- TASK BRIEF: The data must be given again exactly as written, with all images omitted.

GIVEN DATA Block Start

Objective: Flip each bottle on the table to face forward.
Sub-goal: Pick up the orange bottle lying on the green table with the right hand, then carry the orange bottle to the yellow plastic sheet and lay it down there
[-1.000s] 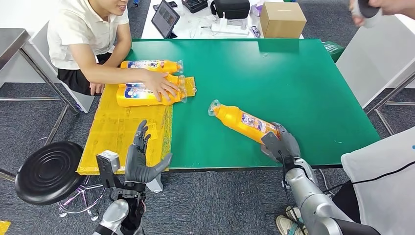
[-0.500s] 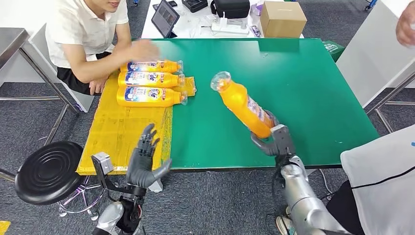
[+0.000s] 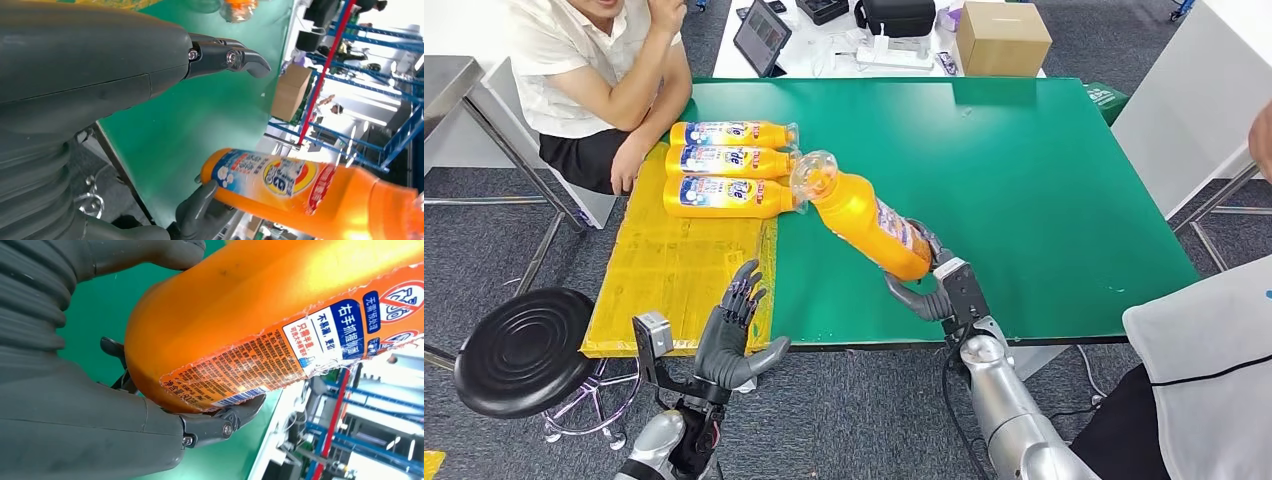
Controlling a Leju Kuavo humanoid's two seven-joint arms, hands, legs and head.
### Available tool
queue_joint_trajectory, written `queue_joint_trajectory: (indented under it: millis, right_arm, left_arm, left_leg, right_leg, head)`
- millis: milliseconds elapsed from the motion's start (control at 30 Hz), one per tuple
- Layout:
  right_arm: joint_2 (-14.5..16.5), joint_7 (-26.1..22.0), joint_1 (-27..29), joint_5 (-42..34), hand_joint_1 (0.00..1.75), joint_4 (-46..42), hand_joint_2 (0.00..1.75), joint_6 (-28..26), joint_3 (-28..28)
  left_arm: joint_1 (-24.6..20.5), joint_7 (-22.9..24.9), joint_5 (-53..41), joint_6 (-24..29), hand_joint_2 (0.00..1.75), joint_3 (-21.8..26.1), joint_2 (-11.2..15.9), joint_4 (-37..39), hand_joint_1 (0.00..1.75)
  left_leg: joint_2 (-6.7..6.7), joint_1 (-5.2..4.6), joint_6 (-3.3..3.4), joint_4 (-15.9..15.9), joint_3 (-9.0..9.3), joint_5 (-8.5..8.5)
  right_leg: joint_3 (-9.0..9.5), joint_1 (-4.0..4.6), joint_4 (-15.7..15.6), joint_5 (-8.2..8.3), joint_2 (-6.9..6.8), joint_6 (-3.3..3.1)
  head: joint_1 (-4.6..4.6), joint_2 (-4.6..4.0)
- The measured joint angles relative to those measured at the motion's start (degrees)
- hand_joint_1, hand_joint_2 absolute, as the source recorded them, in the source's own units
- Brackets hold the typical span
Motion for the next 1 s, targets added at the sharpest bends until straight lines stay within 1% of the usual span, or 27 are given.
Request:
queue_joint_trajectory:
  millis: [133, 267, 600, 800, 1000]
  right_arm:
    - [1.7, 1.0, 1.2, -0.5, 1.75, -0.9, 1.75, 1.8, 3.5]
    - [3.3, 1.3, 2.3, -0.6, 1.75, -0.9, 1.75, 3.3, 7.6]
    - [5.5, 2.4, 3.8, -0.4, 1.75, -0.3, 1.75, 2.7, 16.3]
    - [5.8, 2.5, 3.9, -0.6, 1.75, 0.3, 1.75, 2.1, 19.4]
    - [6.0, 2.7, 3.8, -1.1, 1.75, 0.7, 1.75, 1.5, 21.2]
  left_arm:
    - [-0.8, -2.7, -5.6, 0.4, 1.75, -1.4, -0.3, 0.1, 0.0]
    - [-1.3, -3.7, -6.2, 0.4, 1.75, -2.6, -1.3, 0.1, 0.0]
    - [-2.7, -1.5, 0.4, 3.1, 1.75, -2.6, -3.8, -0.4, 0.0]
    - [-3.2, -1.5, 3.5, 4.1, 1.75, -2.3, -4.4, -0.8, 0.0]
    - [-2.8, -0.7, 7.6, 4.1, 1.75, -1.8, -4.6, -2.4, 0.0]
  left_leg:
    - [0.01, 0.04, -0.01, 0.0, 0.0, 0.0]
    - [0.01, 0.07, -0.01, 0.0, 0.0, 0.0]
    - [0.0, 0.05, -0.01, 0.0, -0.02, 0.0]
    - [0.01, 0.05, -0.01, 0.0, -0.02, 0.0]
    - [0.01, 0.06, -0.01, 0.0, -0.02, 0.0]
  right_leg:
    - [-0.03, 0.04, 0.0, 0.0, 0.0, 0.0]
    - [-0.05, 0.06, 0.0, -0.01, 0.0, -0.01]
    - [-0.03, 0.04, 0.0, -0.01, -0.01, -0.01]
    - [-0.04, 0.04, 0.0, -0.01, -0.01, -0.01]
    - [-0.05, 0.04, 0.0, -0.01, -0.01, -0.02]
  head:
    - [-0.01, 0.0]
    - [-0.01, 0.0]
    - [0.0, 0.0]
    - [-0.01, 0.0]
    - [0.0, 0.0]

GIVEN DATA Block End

- TASK RESPONSE:
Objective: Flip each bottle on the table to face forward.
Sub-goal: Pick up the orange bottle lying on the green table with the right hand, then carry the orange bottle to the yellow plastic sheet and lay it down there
[-1.000s] 
[-0.500s] 
[+0.000s] 
Controlling a Leju Kuavo humanoid's two seven-joint arms, hands, legs and head.
### Available tool
queue_joint_trajectory, written `queue_joint_trajectory: (indented under it: millis, right_arm, left_arm, left_leg, right_leg, head)`
- millis: milliseconds elapsed from the motion's start (control at 30 Hz), one per tuple
- Layout:
  right_arm: joint_2 (-14.5..16.5), joint_7 (-26.1..22.0), joint_1 (-27..29), joint_5 (-42..34), hand_joint_1 (0.00..1.75), joint_4 (-46..42), hand_joint_2 (0.00..1.75), joint_6 (-28..26), joint_3 (-28..28)
  left_arm: joint_1 (-24.6..20.5), joint_7 (-22.9..24.9), joint_5 (-53..41), joint_6 (-24..29), hand_joint_2 (0.00..1.75), joint_3 (-21.8..26.1), joint_2 (-11.2..15.9), joint_4 (-37..39), hand_joint_1 (0.00..1.75)
  left_leg: joint_2 (-6.7..6.7), joint_1 (-5.2..4.6), joint_6 (-3.3..3.4), joint_4 (-15.9..15.9), joint_3 (-9.0..9.3), joint_5 (-8.5..8.5)
  right_leg: joint_3 (-9.0..9.5), joint_1 (-4.0..4.6), joint_4 (-15.7..15.6), joint_5 (-8.2..8.3), joint_2 (-6.9..6.8), joint_6 (-3.3..3.1)
  head: joint_1 (-4.6..4.6), joint_2 (-4.6..4.0)
- The measured joint angles relative to those measured at the motion's start (degrees)
- hand_joint_1, hand_joint_2 absolute, as the source recorded them, in the source's own units
- Brackets hold the typical span
Motion for the next 1 s, targets added at the sharpest bends until straight lines stay within 1% of the usual span, or 27 are given.
Request:
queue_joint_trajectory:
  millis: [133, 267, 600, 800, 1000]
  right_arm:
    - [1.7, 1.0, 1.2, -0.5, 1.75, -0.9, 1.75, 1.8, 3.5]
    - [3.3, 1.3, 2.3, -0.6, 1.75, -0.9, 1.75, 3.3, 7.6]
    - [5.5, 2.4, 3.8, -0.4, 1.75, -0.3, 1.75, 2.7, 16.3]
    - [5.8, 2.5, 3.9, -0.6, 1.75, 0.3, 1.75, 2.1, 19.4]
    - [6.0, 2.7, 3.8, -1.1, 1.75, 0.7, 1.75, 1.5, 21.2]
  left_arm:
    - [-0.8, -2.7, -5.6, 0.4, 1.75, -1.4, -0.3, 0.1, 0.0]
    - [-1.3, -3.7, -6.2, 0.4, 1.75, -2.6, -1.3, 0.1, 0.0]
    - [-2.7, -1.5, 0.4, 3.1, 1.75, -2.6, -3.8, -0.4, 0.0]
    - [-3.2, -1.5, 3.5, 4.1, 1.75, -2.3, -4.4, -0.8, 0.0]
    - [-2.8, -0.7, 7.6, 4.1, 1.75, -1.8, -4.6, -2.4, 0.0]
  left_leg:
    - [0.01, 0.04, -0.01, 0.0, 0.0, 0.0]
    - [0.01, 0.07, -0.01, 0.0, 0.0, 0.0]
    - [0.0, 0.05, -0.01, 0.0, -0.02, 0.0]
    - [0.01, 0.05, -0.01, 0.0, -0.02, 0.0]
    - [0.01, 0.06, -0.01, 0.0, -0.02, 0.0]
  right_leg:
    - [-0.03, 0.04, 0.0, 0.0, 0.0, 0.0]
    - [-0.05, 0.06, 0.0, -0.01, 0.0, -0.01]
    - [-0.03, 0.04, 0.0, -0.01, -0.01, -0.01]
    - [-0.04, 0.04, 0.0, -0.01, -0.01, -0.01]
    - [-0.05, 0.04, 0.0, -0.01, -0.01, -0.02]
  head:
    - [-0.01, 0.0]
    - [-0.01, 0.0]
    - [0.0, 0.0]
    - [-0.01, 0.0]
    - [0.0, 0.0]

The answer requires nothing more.